[Start of Attachment]

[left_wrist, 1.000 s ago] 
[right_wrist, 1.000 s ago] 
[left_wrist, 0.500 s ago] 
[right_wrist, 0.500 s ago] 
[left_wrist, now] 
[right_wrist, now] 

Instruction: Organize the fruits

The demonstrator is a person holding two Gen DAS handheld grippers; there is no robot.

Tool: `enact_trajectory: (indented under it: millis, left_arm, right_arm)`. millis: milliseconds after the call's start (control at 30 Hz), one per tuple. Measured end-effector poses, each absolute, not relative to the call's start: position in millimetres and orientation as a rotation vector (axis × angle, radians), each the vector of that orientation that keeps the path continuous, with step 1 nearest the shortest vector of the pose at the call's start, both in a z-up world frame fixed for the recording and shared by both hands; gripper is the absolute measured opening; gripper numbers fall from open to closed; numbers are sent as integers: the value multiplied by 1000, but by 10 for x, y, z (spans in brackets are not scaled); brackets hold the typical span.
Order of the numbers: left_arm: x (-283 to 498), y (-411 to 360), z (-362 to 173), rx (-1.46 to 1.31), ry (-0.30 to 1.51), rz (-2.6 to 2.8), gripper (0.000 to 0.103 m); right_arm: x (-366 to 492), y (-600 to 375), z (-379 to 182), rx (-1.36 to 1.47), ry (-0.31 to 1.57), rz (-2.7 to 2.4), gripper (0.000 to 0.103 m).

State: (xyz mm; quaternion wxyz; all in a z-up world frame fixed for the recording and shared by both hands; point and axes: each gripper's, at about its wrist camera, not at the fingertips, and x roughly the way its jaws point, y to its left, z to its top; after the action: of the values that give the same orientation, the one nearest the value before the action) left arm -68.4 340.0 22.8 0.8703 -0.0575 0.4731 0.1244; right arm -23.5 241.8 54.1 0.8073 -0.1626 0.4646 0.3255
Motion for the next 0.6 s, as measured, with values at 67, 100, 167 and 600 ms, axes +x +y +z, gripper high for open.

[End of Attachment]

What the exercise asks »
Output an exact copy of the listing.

Task output »
[left_wrist, 1.000 s ago] 
[right_wrist, 1.000 s ago] 
[left_wrist, 0.500 s ago] 
[right_wrist, 0.500 s ago] 
[left_wrist, now] 
[right_wrist, now] 

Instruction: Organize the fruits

The demonstrator is a person holding two Gen DAS handheld grippers; there is no robot.

Tool: `enact_trajectory: (indented under it: millis, left_arm, right_arm)`. millis: milliseconds after the call's start (control at 30 Hz), one per tuple. Measured end-effector poses, each absolute, not relative to the call's start: position in millimetres and orientation as a rotation vector (axis × angle, radians), each the vector of that orientation that keeps the path continuous, with step 1 nearest the shortest vector of the pose at the call's start, both in a z-up world frame fixed for the recording and shared by both hands; gripper is the absolute measured opening; gripper numbers fall from open to closed; numbers are sent as integers: the value multiplied by 1000, but by 10 for x, y, z (spans in brackets are not scaled); brackets hold the typical span.
Order of the numbers: left_arm: x (-283 to 498), y (-411 to 360), z (-362 to 173), rx (-1.46 to 1.31), ry (-0.30 to 1.51), rz (-2.6 to 2.8), gripper (0.000 to 0.103 m); right_arm: x (-366 to 492), y (-600 to 375), z (-379 to 182), rx (-1.36 to 1.47), ry (-0.31 to 1.57), rz (-2.7 to 2.4), gripper (0.000 to 0.103 m).

State: (xyz mm; quaternion wxyz; all in a z-up world frame fixed for the recording and shared by both hands; point and axes: each gripper's, at about its wrist camera, not at the fingertips, and x roughly the way its jaws point, y to its left, z to its top; after the action: of the values that give the same orientation, the one nearest the value before the action) left arm -68.4 340.0 22.8 0.8703 -0.0575 0.4731 0.1244; right arm -23.5 241.8 54.1 0.8073 -0.1626 0.4646 0.3255
Motion for the next 0.6 s, as measured, with values at 67, 100, 167 and 600 ms, axes +x +y +z, gripper high for open.

Thus the exercise is complete.